## [Problem to work on]
Begin at the first line of the data and copy each line through the one containing "Could you please trace the outline of the left", that line included, with no pictures.

BEGIN

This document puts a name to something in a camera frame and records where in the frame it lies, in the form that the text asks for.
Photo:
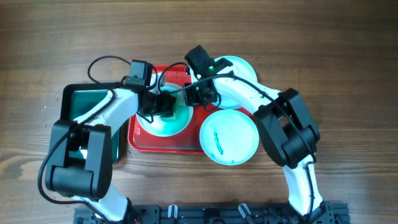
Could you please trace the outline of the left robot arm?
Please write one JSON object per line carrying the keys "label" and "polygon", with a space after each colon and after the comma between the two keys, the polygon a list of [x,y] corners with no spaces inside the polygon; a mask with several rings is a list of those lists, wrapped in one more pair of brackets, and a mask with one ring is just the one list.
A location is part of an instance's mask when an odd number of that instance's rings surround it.
{"label": "left robot arm", "polygon": [[135,223],[131,201],[111,184],[112,137],[136,113],[171,113],[177,99],[169,92],[153,93],[146,86],[103,83],[107,95],[74,120],[60,119],[52,128],[49,152],[40,166],[37,187],[67,197],[67,204],[81,203],[105,223]]}

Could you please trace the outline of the light blue plate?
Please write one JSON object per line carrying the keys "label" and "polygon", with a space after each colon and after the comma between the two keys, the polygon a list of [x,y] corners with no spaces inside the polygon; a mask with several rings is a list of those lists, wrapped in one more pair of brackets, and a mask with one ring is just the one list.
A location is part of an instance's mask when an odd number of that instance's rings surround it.
{"label": "light blue plate", "polygon": [[[187,54],[185,56],[185,60],[190,67],[192,83],[211,81],[205,79],[220,75],[226,75],[231,72],[236,76],[243,76],[243,78],[245,79],[257,81],[257,76],[253,67],[247,61],[237,56],[227,55],[214,59],[208,55],[192,56]],[[213,105],[215,108],[220,107],[222,109],[238,109],[241,107],[236,101],[232,100],[231,98],[222,94],[220,95],[221,104],[219,106],[215,106],[214,104],[208,105]]]}
{"label": "light blue plate", "polygon": [[220,110],[209,115],[199,133],[200,146],[218,164],[236,166],[250,160],[259,145],[254,121],[237,110]]}

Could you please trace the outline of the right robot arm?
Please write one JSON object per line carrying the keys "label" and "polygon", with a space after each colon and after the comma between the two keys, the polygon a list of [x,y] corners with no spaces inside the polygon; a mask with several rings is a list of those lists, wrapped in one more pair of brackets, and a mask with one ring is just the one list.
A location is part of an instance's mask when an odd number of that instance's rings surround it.
{"label": "right robot arm", "polygon": [[310,221],[323,202],[314,171],[320,132],[298,91],[279,91],[247,79],[234,62],[215,60],[201,45],[184,59],[195,77],[186,86],[194,97],[189,103],[206,105],[220,95],[250,112],[267,155],[284,170],[290,206]]}

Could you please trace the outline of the white round plate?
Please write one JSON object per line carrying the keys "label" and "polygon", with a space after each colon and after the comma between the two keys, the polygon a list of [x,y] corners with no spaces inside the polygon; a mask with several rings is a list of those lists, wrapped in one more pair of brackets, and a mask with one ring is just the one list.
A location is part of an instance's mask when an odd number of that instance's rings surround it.
{"label": "white round plate", "polygon": [[[180,86],[173,83],[161,83],[160,88],[155,87],[150,92],[155,94],[165,94],[165,91],[171,92],[180,89]],[[150,134],[158,137],[169,137],[182,132],[190,123],[193,116],[193,108],[187,106],[183,93],[177,92],[171,94],[177,98],[174,104],[174,115],[165,117],[160,115],[143,116],[137,113],[139,124]]]}

END

## [Final answer]
This document puts a name to something in a camera frame and records where in the frame it lies, in the form that the text asks for.
Photo:
Could you please trace the outline of the left robot arm?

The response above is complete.